Miracle at St. Anna

I continue my seemingly never-ending look at the films of Spike Lee with one of his worst, Miracle at St. Anna, from 2008. Perhaps there is a good film in there somewhere--it's based on a book by a good writer, James McBride, but Lee being Lee, it's way too long and the director is constantly seeking our approval.

The story is about black soldiers in World War II, a topic that is vastly under-represented. The irony of men fighting for a country that treats them like less than human is one that needs to be explored. In Tuscany in 1944, a unit of black soldiers is undermined by their captain, and four men are trapped behind enemy lines. They hole up in a small town with a family, also tending for an orphaned and injured boy. One of them lugs around a statue's head for good luck.

This story is framed by one from Harlem in 1983. One of those soldiers, now a postal worker, recognizes someone in line buying stamps and shoots him dead. A reporter tries to get to the bottom of it. A flashback reveals all.

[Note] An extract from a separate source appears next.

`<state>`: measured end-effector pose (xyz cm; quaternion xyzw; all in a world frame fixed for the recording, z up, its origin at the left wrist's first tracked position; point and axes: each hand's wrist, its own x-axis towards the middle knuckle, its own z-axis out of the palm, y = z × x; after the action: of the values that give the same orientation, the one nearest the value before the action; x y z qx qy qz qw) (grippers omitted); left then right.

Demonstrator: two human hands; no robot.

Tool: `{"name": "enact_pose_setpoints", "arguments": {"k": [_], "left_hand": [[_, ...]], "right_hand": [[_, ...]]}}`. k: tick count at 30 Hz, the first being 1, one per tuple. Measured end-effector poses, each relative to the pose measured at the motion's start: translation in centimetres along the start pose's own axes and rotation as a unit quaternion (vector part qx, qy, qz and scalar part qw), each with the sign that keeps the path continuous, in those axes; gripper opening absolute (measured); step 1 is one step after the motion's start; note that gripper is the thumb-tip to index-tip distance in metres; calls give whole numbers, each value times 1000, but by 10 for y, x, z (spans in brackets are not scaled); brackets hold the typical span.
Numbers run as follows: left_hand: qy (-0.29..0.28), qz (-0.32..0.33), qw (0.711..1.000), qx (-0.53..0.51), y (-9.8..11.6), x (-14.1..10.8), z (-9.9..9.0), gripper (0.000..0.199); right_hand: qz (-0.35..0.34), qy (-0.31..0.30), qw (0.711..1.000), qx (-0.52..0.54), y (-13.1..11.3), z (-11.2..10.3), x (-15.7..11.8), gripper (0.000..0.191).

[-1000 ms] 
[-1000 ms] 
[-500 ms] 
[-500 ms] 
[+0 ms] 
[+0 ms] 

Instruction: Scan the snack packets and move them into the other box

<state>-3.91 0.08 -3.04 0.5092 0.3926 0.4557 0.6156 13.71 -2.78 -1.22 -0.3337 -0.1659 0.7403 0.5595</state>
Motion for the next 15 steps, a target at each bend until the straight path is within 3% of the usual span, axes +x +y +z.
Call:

If the film weren't an ungodly two hours and forty minutes there might have been a decent film here. Lee tries to juggle to many storylines. We are well into the film when we are introduced to new characters, such as a ragtag band of partisans, and a pair of German officers. There is also some gratuitous nudity by Valentina Cervi as an Italian woman who has captured the eye of two of the soldiers (when you hear me complaining about nudity, there's something definitely wrong).

The centerpiece of the film is a massacre of Italian citizens by Nazis at Sant'Anna di Stazzema, which was a true event that I had never heard of. According to the film, Nazis kill an entire churchful of people when looking for an Italian partisan, but this is not precisely the correct history, or so say Italians. In any event, Lee shoots this unflinchingly, even including the bayoneting of a baby.

One can appreciate Lee's thinking here. He wanted to make a war film that highlighted the experience of the Buffalo soldiers but his self-indulgence got in the way, and he made a film that seems to be more about him than his subject.